The answer must be an exact copy of the lines from the one containing "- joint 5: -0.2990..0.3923" through the last line of the records, with the pictures left out.

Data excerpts
_ _ _ _ _

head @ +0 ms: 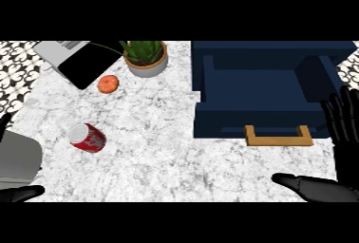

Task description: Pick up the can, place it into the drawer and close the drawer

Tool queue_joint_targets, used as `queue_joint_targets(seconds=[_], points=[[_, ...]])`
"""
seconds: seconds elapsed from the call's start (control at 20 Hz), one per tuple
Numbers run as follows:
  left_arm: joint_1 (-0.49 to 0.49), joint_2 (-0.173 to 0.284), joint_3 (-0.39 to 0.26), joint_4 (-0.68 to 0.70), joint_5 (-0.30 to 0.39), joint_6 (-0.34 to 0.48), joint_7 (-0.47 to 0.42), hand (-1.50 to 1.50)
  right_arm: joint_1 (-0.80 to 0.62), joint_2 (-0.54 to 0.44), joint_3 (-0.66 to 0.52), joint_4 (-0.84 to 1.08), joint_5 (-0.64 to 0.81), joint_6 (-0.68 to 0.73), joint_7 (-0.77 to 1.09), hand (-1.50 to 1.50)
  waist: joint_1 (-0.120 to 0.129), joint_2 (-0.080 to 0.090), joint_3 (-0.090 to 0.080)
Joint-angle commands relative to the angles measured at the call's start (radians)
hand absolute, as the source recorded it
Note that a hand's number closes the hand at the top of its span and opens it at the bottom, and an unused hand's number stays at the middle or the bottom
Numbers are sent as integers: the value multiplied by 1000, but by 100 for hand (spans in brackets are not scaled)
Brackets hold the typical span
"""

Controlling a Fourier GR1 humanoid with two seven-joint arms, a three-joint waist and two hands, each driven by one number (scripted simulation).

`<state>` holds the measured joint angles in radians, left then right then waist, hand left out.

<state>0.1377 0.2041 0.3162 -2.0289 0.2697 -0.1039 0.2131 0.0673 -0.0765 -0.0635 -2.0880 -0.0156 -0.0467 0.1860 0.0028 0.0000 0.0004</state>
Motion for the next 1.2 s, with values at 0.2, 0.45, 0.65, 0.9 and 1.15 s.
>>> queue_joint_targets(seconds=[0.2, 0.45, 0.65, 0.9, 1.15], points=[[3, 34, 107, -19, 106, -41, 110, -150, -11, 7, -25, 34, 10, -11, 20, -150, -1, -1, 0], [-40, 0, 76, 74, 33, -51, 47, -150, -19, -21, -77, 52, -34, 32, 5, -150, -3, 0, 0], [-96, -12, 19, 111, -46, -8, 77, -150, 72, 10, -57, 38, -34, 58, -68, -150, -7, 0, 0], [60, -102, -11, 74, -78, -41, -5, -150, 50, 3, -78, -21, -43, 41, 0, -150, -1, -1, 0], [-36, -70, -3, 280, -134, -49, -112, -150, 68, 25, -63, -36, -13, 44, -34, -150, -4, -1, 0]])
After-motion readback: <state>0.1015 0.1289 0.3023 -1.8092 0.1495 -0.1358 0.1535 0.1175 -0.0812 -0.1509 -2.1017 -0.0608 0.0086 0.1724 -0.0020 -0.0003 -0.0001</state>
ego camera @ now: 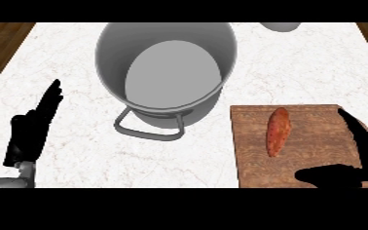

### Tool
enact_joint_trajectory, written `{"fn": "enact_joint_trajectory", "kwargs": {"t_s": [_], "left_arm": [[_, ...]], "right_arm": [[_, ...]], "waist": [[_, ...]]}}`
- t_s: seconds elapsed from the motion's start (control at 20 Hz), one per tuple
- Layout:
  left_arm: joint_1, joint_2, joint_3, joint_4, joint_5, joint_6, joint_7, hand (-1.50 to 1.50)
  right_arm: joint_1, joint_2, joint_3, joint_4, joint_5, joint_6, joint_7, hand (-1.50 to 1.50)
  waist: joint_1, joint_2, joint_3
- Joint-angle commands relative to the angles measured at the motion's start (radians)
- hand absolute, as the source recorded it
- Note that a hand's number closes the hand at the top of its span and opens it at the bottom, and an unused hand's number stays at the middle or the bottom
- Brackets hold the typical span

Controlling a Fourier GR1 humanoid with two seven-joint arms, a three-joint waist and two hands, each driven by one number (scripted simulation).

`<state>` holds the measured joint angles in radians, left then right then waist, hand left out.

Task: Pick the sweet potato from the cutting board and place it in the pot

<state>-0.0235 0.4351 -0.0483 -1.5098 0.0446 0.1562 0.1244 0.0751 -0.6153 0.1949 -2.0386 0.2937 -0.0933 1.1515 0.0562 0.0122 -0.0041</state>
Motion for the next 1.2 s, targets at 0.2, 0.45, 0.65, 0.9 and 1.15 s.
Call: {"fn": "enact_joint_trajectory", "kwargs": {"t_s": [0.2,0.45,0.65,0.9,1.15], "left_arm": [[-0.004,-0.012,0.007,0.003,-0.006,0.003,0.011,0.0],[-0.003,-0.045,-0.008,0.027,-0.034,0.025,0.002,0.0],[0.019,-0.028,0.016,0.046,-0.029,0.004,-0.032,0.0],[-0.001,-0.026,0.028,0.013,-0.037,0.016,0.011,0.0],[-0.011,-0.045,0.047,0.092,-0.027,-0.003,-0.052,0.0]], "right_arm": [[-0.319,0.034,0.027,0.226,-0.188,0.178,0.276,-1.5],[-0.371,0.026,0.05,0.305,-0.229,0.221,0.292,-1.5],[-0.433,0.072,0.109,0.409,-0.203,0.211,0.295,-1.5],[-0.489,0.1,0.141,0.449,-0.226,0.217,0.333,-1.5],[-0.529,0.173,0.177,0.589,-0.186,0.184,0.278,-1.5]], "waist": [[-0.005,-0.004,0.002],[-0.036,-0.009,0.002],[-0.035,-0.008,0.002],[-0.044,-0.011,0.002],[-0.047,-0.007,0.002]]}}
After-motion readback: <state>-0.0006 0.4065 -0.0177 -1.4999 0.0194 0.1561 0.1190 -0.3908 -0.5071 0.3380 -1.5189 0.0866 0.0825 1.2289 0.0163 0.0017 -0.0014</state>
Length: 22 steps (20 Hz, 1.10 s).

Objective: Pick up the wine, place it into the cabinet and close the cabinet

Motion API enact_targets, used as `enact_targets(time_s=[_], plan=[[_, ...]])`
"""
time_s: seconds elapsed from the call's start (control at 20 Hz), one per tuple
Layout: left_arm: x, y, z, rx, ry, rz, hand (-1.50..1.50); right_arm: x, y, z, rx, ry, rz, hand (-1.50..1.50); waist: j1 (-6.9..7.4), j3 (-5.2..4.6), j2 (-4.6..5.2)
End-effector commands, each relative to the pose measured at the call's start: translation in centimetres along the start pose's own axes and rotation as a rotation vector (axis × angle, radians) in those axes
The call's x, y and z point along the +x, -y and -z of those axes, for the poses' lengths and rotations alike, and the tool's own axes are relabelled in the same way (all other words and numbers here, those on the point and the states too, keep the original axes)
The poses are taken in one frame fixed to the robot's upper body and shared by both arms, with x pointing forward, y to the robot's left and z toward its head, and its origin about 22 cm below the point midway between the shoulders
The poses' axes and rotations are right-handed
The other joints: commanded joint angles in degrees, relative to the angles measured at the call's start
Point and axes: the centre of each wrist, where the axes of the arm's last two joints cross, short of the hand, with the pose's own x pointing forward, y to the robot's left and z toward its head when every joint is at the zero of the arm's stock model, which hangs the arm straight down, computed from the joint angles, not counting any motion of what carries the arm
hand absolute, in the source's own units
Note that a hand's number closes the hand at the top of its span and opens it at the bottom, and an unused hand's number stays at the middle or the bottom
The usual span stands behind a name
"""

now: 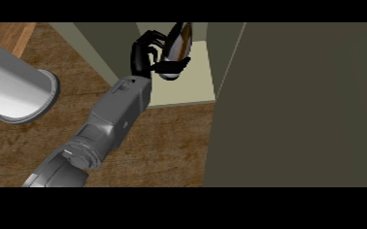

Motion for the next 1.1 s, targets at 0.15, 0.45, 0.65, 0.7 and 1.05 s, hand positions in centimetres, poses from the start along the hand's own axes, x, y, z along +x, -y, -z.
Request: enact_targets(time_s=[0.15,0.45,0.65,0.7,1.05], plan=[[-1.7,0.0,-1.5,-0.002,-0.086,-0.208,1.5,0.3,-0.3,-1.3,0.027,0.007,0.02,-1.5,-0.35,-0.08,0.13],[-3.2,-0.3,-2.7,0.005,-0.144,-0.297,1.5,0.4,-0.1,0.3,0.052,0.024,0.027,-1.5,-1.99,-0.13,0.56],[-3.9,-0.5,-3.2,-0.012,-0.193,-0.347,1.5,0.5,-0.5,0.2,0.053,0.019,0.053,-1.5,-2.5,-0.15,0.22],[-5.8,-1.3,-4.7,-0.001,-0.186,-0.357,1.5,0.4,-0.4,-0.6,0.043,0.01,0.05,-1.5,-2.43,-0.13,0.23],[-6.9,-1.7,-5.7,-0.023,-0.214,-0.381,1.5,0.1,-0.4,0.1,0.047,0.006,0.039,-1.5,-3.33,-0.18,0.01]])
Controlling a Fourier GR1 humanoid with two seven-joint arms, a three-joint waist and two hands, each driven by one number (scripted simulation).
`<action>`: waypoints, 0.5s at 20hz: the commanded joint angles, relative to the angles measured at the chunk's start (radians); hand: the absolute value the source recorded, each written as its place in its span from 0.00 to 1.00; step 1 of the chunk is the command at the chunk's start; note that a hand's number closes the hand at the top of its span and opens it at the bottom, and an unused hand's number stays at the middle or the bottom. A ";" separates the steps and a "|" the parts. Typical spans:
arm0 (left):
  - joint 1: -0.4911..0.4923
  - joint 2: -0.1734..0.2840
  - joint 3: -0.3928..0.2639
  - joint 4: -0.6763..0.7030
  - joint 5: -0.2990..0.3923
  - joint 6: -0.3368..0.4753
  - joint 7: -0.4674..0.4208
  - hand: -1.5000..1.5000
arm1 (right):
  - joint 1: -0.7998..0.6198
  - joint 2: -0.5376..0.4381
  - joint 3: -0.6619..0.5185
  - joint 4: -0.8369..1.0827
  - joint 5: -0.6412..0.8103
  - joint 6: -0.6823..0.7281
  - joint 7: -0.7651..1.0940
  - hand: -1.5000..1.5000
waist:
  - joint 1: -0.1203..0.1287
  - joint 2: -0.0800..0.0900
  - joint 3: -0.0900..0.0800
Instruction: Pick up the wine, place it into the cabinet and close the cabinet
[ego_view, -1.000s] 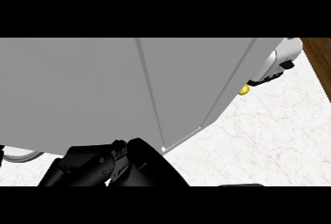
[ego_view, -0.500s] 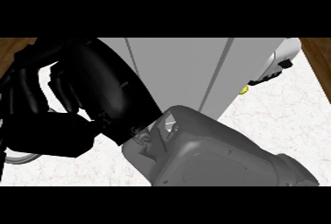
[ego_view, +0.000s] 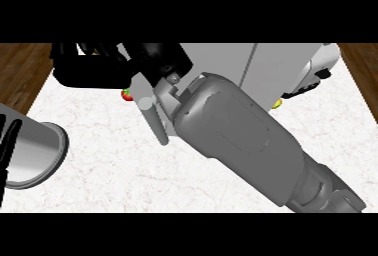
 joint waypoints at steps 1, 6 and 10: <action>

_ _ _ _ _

Output of the exercise:
  - joint 5: -0.2990..0.3923
  - joint 6: -0.3368..0.4753
  - joint 7: -0.4674..0.4208
  - hand: -1.5000..1.5000
arm1 (right):
  - joint 1: -0.7998..0.6198
  - joint 2: -0.5376..0.4381
  - joint 3: -0.6619..0.5185
  - joint 4: -0.8369..1.0827
  - joint 5: -0.6412..0.8103
  - joint 6: -0.6823..0.7281
  - joint 7: -0.7651..1.0940
  - hand: -1.5000..1.5000
waist:
  - joint 1: -0.1203..0.1287
  - joint 2: -0.0800..0.0900
  - joint 3: -0.0900..0.0800
Instruction: Pick up the wine, place it into the cabinet and close the cabinet
[ego_view, -1.000s] 
[ego_view, -0.500s] 
[ego_view, +0.000s] 
 joint waypoints at steps 1, 6 and 10: <action>

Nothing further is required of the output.